= Arrival theorem =

Theorem of queueing theory about instantaneous behavior at arrival times

In queueing theory, a discipline within the mathematical theory of probability, the arrival theorem (also referred to as the random observer property, ROP or job observer property) states that "upon arrival at a station, a job observes the system as if in steady state at an arbitrary instant for the system without that job."

==Overview==
The arrival theorem always holds in open product-form networks with unbounded queues at each node, but it also holds in more general networks. A necessary and sufficient condition for the arrival theorem to be satisfied in product-form networks is given in terms of Palm probabilities in Boucherie & Dijk, 1997. A similar result also holds in some closed networks. Examples of product-form networks where the arrival theorem does not hold include reversible Kingman networks and networks with a delay protocol.

Mitrani offers the intuition that "The state of node i as seen by an incoming job has a different distribution from the state seen by a random observer. For instance, an incoming job can never see all k jobs present at node i, because it itself cannot be among the jobs already present."

==Theorem for arrivals governed by a Poisson process==
For Poisson processes the property is often referred to as the PASTA property (Poisson Arrivals See Time Averages) and states that the probability of the state as seen by an outside random observer is the same as the probability of the state seen by an arriving customer. The property also holds for the case of a doubly stochastic Poisson process where the rate parameter is allowed to vary depending on the state.

==Theorem for Jackson networks==
In an open Jackson network with m queues, write $\mathbf{n} = (n_1, n_2, \ldots, n_m)$ for the state of the network. Suppose $\pi(\mathbf{n})$ is the equilibrium probability that the network is in state $\mathbf{n}$. Then the probability that the network is in state $\mathbf{n}$ immediately before an arrival to any node is also $\pi(\mathbf{n})$.

Note that this theorem does not follow from Jackson's theorem, where the steady state in continuous time is considered. Here we are concerned with particular points in time, namely arrival times. This theorem first published by Sevcik and Mitrani in 1981.

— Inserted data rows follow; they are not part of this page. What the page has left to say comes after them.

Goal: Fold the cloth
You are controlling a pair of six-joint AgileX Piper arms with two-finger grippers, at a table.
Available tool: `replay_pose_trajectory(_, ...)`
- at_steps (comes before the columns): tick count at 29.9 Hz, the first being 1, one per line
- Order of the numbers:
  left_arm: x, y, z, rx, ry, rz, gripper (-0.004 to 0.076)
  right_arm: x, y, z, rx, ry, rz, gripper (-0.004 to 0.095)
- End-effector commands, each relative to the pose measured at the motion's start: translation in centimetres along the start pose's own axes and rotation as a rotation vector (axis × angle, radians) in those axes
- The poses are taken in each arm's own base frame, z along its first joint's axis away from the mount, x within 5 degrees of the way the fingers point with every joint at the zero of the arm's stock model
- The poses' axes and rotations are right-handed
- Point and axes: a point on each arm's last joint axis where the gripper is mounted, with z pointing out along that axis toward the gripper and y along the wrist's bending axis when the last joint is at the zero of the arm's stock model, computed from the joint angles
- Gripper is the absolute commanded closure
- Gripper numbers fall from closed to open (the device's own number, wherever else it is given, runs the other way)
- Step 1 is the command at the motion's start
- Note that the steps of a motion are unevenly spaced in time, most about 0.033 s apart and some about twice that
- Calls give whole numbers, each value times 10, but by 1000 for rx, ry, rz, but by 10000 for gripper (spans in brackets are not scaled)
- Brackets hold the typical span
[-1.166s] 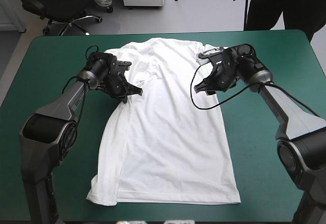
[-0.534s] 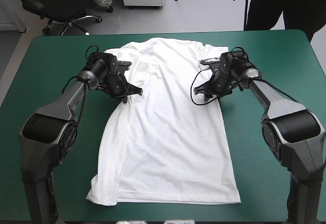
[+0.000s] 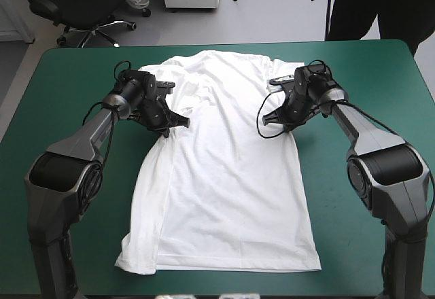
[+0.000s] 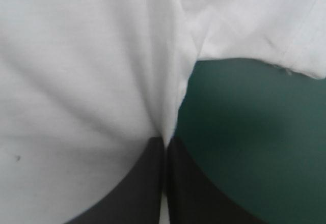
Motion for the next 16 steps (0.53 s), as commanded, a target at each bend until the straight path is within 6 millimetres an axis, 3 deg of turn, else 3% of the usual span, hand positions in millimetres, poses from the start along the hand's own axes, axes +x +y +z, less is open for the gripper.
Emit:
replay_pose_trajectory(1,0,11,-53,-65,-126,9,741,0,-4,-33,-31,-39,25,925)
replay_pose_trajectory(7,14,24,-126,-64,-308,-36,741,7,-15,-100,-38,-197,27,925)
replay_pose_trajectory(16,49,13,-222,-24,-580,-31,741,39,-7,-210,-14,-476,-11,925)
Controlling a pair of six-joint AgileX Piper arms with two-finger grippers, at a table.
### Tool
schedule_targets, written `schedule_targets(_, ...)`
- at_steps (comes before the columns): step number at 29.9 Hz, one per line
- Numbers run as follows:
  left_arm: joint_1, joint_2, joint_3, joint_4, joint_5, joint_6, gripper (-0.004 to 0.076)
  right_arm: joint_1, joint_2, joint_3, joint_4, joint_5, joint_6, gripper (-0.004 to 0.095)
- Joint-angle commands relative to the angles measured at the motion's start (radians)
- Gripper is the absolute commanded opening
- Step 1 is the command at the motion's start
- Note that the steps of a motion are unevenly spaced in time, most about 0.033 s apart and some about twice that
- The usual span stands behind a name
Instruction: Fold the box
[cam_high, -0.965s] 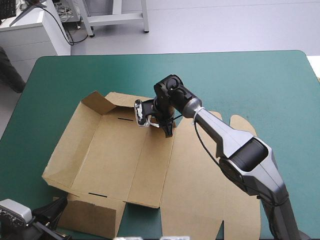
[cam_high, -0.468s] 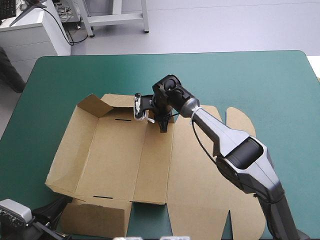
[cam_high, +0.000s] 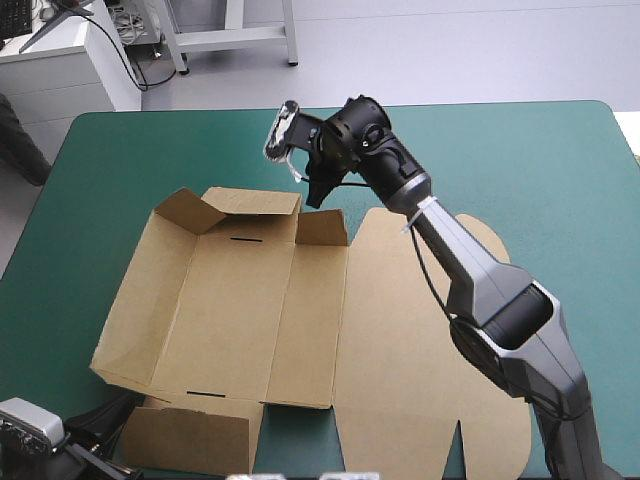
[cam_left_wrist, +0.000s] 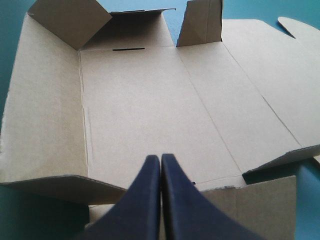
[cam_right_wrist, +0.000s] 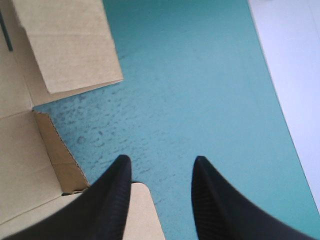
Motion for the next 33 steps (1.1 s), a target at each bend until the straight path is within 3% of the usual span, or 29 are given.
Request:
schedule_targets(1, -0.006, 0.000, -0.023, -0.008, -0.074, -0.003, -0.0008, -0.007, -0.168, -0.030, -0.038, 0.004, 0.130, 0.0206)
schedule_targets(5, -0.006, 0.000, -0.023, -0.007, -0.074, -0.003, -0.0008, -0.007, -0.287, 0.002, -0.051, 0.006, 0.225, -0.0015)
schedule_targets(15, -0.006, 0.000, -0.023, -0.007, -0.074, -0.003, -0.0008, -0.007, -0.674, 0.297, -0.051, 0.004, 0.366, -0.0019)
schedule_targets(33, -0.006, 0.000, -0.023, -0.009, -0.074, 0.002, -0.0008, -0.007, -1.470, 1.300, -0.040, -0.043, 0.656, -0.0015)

==Theorem for Gordon–Newell networks==
In a closed Gordon–Newell network with m queues, write ${\mathbf{n} = (n_1, n_2, \ldots, n_m)}$ for the state of the network. For a customer in transit to state $i$, let ${\alpha_i(\mathbf{n}-\mathbf{e}_i)}$ denote the probability that immediately before arrival the customer 'sees' the state of the system to be

$\mathbf{n}-\mathbf{e}_i = (n_1,n_2,\ldots,n_i - 1,\ldots,n_m).$

This probability, ${\alpha_i(\mathbf{n}-\mathbf{e}_i)}$, is the same as the steady state probability for state ${\mathbf{n}-\mathbf{e}_i}$ for a network of the same type with one customer less. It was published independently by Sevcik and Mitrani, and Reiser and Lavenberg, where the result was used to develop mean value analysis.